Data extract
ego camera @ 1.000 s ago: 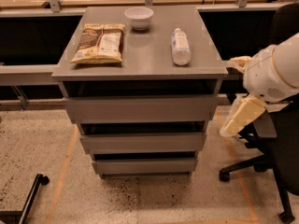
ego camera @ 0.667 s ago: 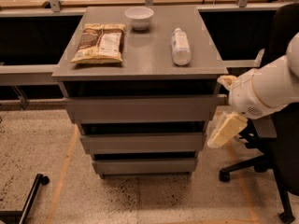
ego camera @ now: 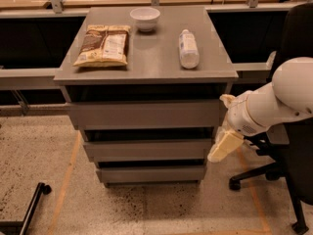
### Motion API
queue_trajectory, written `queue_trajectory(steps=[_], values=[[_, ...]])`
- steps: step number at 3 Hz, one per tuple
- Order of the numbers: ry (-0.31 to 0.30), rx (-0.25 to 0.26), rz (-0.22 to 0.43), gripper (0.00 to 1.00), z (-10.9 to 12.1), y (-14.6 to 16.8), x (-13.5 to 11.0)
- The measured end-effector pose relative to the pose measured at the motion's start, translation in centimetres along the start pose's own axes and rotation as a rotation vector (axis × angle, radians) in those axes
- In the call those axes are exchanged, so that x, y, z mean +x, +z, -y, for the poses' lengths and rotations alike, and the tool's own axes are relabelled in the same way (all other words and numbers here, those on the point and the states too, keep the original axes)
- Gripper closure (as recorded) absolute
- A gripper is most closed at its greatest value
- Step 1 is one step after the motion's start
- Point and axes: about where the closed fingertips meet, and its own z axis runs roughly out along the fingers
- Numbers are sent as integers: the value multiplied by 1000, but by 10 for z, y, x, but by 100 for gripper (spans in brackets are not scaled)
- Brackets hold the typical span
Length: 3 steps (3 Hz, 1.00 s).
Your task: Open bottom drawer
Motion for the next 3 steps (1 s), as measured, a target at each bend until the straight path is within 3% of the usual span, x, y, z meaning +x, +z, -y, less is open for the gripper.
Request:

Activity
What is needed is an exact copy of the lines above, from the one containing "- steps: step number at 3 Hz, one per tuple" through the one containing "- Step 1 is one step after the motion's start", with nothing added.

Response box
- steps: step number at 3 Hz, one per tuple
- Order of the numbers: ry (-0.31 to 0.30), rx (-0.25 to 0.26), rz (-0.22 to 0.43), gripper (0.00 to 1.00), z (-10.9 to 12.1), y (-14.6 to 16.8), x (-13.5 to 11.0)
- The measured end-effector pose relative to the pose measured at the motion's start, translation in centimetres along the start pose's own axes and rotation as a rotation vector (axis × angle, radians) in those axes
- In the call those axes are exchanged, so that x, y, z mean +x, +z, -y, for the poses' lengths and rotations alike, and the tool's own axes are relabelled in the same way (all other words and numbers here, those on the point and the states too, keep the original axes)
- Gripper closure (as recorded) absolute
- A gripper is most closed at its greatest value
- Step 1 is one step after the motion's start

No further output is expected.